What to work on ::
Within the material below, transcribe exactly the lines from the one holding "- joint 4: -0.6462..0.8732" through the one holding "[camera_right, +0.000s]", keeping both ends and skipping the rest.

========

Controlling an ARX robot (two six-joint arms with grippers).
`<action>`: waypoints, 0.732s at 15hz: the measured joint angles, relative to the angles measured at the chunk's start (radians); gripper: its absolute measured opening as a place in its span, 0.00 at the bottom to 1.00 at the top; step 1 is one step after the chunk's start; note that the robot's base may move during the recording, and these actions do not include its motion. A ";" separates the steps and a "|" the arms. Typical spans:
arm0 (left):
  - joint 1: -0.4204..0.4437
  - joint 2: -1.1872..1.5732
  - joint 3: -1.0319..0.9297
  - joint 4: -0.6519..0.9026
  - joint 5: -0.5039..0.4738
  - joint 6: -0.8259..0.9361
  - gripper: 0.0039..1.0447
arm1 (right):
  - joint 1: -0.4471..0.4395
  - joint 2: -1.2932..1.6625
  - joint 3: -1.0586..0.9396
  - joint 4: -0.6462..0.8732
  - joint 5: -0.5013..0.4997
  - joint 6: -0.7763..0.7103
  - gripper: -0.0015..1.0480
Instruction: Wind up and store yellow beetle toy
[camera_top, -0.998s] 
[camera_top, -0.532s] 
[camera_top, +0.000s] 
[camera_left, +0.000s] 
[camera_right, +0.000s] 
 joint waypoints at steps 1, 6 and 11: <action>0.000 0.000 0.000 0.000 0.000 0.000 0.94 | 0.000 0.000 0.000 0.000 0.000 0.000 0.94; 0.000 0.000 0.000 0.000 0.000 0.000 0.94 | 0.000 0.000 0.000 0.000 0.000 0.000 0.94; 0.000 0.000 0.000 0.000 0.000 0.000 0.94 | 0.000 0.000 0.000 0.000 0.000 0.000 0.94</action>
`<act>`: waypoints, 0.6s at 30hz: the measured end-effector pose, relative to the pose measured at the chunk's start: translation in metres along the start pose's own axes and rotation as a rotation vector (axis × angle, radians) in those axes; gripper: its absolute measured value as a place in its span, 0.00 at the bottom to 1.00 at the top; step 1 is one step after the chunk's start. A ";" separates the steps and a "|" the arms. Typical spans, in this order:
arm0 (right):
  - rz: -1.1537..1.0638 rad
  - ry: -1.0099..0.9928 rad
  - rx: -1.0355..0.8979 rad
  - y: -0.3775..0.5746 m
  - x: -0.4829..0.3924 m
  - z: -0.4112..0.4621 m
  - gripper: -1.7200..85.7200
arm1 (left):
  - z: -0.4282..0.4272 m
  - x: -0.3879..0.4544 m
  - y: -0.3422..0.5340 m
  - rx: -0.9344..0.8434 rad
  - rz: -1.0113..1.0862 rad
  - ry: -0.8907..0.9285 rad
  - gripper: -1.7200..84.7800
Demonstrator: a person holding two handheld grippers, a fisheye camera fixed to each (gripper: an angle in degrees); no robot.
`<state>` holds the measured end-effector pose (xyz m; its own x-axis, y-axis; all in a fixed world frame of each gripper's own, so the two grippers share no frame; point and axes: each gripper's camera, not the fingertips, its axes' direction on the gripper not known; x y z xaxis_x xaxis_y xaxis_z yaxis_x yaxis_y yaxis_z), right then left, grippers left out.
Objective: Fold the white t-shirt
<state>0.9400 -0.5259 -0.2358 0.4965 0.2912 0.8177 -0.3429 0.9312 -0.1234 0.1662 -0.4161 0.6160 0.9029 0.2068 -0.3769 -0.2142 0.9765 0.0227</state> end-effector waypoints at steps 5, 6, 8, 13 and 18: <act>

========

Answer for the task ::
  - joint 4: -0.6462..0.8732
  - joint 5: -0.5013..0.4997
  - joint 6: -0.7763..0.7103
  - gripper: -0.0015..1.0480
Instruction: Wind up and store yellow beetle toy
[camera_top, -0.998s] 
[camera_top, -0.532s] 
[camera_top, +0.000s] 
[camera_left, +0.000s] 
[camera_right, +0.000s] 

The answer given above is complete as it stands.